Exercise goal.
Everything from the line containing "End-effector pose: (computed" through the last line of the material below is to be copied exactly, ends included.

+++++

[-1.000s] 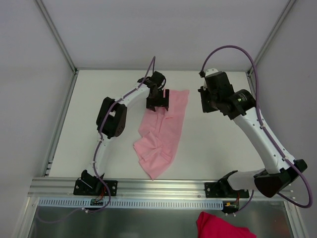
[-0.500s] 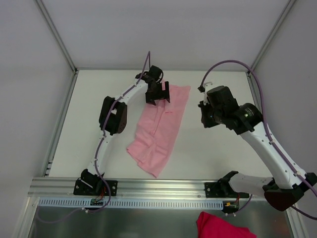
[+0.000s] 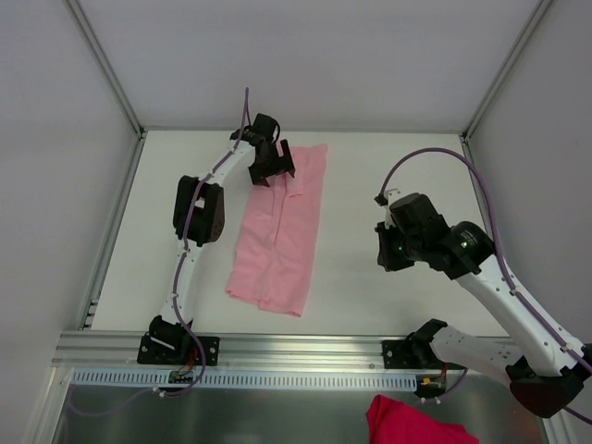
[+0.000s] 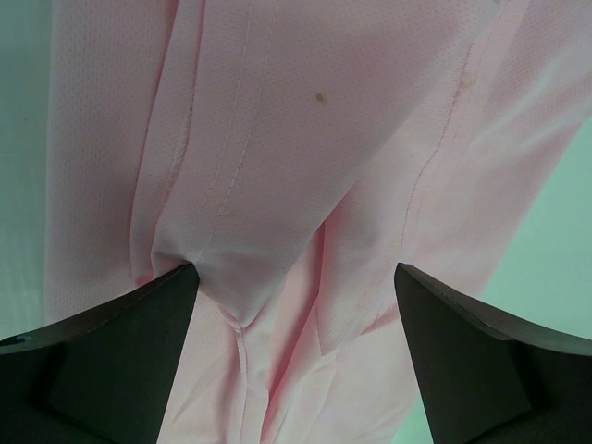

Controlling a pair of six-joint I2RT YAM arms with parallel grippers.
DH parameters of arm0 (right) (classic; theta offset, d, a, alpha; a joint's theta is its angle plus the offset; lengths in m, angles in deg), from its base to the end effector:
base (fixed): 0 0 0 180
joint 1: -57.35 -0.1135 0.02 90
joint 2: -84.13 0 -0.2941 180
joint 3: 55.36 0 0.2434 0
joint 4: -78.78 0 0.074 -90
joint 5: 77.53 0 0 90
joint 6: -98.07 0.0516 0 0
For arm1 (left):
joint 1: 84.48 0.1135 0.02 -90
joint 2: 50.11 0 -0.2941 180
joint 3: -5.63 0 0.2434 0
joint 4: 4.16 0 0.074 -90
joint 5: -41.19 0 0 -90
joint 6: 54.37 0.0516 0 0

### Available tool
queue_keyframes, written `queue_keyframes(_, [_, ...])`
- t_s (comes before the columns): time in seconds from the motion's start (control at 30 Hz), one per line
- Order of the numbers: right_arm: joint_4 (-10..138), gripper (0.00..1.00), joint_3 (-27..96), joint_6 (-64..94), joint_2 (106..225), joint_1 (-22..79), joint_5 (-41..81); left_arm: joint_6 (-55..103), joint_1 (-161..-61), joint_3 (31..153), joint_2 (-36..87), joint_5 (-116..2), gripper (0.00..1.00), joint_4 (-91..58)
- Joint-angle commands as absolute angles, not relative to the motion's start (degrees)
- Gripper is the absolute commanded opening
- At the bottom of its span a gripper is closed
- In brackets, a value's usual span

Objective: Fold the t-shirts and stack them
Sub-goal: Rotate the tshirt 90 degrees

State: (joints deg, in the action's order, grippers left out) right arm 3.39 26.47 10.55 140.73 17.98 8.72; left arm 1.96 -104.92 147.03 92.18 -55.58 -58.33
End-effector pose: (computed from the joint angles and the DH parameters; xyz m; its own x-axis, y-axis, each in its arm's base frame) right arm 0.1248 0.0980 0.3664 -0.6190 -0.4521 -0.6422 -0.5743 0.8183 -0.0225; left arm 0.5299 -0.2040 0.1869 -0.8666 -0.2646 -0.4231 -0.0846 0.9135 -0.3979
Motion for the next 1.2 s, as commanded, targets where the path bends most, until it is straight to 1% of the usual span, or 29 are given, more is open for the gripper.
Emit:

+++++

Response.
End-effector pose: (computed from the joint angles and the DH parameters; xyz m; its own x-axis, y-axis, each in its arm's base frame) right arm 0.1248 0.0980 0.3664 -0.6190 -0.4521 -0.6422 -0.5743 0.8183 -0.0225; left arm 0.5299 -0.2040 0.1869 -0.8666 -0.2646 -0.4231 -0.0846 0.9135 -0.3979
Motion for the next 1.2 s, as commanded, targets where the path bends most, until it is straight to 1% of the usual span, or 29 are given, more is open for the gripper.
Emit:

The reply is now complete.